In New Jersey, across the nation and all over the world, one of the most dangerous jobs that people can do is working construction. This is no surprise given the innate risks involved with the work. It is physically and mentally taxing. There is heavy equipment and large tools in use. Workers are stationed at substantial heights. People must work together to complete specific tasks. Electricity, trenches, the possibility of weather-related mishaps and generally unexpected occurrences can come about.
In short, injuries and fatalities can happen without warning. As part of the aftermath of a construction accident, those seeking workers’ compensation or filing a legal claim after suffering personal injury will want to know who was responsible for the accident and injury. Knowing how construction sites work and what government entities say about its necessary safeguards is key with this issue.
OSHA guidelines for safe construction sites should be known
The Occupational Safety and Health Administration (OSHA) is a regulatory agency that oversees workplaces to make sure they are safe and in compliance with the law. In potentially dangerous workplaces like construction sites, this is an essential role.
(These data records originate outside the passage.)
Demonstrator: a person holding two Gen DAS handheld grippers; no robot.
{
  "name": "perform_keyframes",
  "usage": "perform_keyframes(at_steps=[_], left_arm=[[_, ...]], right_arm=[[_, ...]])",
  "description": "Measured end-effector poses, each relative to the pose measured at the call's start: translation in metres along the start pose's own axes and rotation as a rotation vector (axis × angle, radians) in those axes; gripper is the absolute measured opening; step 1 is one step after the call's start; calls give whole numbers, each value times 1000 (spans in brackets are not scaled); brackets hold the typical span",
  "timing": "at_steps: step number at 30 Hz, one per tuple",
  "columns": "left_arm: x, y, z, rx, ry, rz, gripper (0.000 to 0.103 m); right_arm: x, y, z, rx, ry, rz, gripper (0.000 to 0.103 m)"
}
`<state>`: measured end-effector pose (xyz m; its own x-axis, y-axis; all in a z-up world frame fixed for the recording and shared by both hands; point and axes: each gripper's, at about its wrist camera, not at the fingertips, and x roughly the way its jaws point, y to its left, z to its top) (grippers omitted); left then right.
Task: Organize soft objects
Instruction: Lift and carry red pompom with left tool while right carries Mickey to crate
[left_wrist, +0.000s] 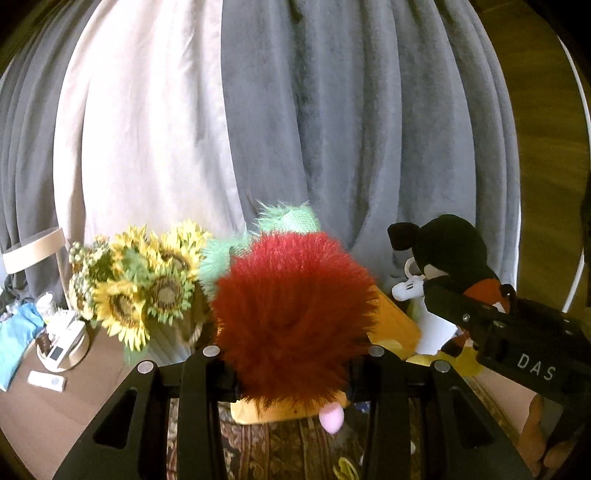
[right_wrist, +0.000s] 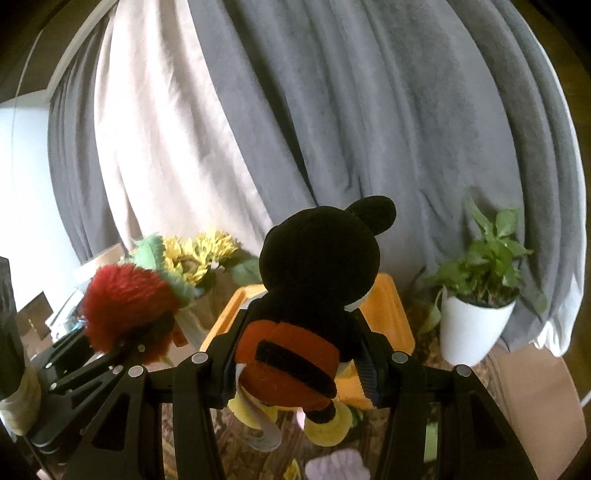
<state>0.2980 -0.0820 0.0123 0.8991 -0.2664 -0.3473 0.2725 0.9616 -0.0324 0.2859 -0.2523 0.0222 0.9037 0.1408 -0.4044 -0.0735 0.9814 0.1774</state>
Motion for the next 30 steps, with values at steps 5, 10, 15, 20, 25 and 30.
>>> perform_keyframes(at_steps=[5,10,15,20,25,30], left_arm=[[28,4,10,7,-6,14,38],[60,10,16,7,15,25,38],[98,16,17,-1,60,21,38],[133,20,13,-11,113,19,38],[163,22,6,-14,163,19,38],[188,22,-7,-8,226,19,38]], right_arm=[[32,-9,15,7,12,16,53],[67,-17,24,16,35,18,53],[103,-28,29,25,70,6,53],[133,-35,26,23,115,-14,53],[165,-45,20,41,167,-25,53],[189,-54,9,68,236,-22,53]])
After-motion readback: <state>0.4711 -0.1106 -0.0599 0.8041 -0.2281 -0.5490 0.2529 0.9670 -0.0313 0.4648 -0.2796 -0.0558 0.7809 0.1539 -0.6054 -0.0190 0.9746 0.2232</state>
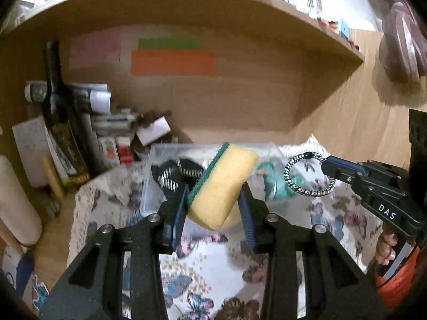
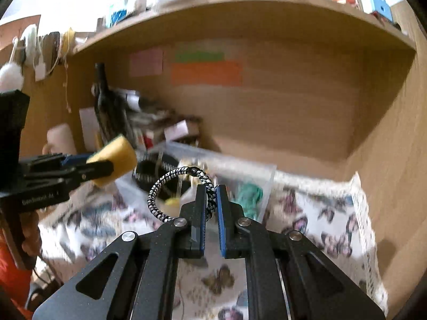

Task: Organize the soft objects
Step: 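Grasp the yellow-green sponge with the left tool while the right tool grasps the black-white hair tie, then drop the sponge and hair tie into the clear box by opening both tools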

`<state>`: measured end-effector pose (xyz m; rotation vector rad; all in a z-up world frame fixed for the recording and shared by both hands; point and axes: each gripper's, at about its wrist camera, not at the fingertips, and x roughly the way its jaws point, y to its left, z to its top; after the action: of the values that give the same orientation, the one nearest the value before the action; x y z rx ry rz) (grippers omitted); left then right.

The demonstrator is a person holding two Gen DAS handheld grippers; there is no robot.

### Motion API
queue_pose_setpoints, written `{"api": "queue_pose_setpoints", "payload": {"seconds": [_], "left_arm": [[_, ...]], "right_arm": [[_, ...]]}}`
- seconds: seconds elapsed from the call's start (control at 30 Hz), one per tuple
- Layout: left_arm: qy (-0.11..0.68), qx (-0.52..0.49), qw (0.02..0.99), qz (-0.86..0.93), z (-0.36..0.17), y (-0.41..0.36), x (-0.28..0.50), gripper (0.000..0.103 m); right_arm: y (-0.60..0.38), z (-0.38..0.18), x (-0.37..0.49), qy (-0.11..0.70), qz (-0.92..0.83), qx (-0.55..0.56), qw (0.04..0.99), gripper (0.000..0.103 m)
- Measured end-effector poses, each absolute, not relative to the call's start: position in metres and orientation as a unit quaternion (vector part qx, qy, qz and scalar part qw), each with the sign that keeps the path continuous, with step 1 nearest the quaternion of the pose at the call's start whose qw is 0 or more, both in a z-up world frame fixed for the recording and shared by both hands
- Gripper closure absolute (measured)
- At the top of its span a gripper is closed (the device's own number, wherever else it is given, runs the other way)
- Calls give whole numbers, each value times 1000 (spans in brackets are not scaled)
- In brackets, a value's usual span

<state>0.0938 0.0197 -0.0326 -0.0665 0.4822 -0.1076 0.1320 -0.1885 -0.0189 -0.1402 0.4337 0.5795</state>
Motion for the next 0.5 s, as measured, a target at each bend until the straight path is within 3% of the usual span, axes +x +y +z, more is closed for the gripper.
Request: {"api": "queue_pose_setpoints", "payload": {"seconds": [0.23,0.5], "left_arm": [[241,-29,969,-46,-22,25,124,65],[299,-28,953,-37,-58,29,170,65]], "right_arm": [[-171,-18,161,213,276,-85,933,96],[-163,-51,196,275,274,-86,917,96]]}}
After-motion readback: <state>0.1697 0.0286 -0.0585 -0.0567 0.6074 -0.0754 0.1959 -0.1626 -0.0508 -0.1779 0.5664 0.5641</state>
The project itself will have a blueprint and objectives that must be met from the perspective of the property owner, the construction company, its contractors and subcontractors. For a safe job site, there should be a focus on health and safety, leadership, a system where problems can be reported as they occur, proper training, frequent inspections, hazard control, emergency procedures and improvements as needed.
While these are obvious, they are not always followed for various reasons. For example, if an employer puts profit over safety and hires people who are either untrained or frightened to speak out because they do not want to lose their job, it can make everyone unsafe. This puts the onus directly on the employer for not following the guidelines.
Equipment makers and providers might lack vigilance in what they provide. Those who are put in charge could lack the training and credentials to do so. If the proper safety items are not provided, such as harnesses, hardhats and first aid kits, this leaves the company and those who are responsible for it at fault if the unfortunate happens.
Getting the right help is crucial when seeking answers after a construction accident
Just recently, it was revealed that a New Jersey job site was said to have let three contractors face the possibility of being electrocuted. They were working near power lines at an apartment project. OSHA inspectors went to the site and found the workers were five feet away from high-voltage lines. They were told to stop all work because of the risk. Warning signs were ordered to prevent this from happening again. Two months later, it happened again. The company was fined heavily and it was fortunate that the workers were not hurt.
This is an example of what can happen on a construction site. While there were no injuries in this case and the company faced sanctions, other problems on various construction projects frequently go unnoticed. When there have been work injuries, people need to think about their future.
Making a mistake or being hurt because of errors or negligence on the part of others is a major problem financially, physically and personally. It can be exacerbated by failing to get the right kind of help to assess the incident and seek the maximum in compensation for all that was lost.
Getting the right kind of professional guidance can be fundamental to being fully covered and cared for after someone else’s mistake. Getting hurt once is bad enough. Getting hurt twice by failing to get the right legal guidance makes it far worse.